INPUT DATA>
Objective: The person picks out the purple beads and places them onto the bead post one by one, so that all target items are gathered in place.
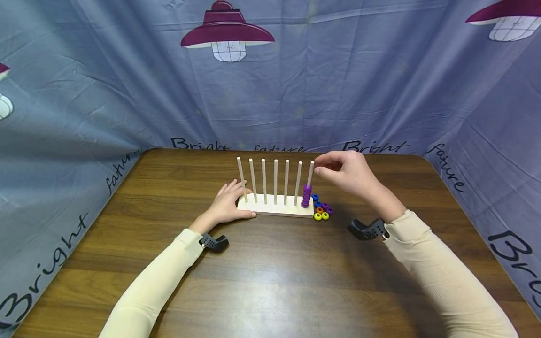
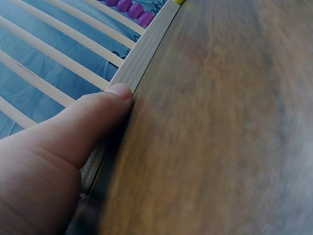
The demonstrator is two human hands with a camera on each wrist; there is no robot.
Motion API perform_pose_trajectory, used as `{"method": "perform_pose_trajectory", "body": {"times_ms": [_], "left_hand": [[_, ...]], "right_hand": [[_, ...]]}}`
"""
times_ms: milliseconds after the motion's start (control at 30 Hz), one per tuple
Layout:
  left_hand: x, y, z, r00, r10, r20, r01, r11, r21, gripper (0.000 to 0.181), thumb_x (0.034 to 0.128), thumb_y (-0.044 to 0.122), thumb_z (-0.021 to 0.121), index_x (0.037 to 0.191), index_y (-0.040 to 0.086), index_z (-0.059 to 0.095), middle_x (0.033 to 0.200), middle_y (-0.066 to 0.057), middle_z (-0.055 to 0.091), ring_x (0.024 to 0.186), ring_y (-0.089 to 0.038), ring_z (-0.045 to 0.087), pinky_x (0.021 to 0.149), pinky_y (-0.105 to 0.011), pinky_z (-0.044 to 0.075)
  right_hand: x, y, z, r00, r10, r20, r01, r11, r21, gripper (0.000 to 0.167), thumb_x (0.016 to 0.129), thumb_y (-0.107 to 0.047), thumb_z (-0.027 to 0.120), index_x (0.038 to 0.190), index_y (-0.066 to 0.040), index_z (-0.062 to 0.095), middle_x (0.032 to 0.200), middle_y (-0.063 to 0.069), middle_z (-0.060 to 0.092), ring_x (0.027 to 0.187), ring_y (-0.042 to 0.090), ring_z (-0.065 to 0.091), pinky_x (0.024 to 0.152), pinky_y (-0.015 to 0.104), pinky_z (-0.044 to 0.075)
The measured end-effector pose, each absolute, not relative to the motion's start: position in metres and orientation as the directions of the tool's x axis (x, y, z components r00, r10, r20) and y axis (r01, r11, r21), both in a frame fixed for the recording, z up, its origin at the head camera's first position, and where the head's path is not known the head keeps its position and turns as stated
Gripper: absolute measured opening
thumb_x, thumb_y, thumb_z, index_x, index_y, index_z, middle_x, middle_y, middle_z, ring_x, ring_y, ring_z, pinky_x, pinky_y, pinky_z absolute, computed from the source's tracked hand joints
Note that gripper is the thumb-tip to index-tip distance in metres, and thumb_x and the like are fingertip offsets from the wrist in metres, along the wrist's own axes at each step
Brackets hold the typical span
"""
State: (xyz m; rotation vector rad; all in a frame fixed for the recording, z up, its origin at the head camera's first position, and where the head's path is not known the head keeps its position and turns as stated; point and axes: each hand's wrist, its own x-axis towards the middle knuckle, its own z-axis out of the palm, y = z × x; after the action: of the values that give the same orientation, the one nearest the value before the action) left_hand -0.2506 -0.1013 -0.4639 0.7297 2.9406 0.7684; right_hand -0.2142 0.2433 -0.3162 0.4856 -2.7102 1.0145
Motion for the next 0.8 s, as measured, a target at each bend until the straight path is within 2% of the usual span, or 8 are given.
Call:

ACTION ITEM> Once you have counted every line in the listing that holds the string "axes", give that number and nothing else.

ANSWER FOR THE TASK> 2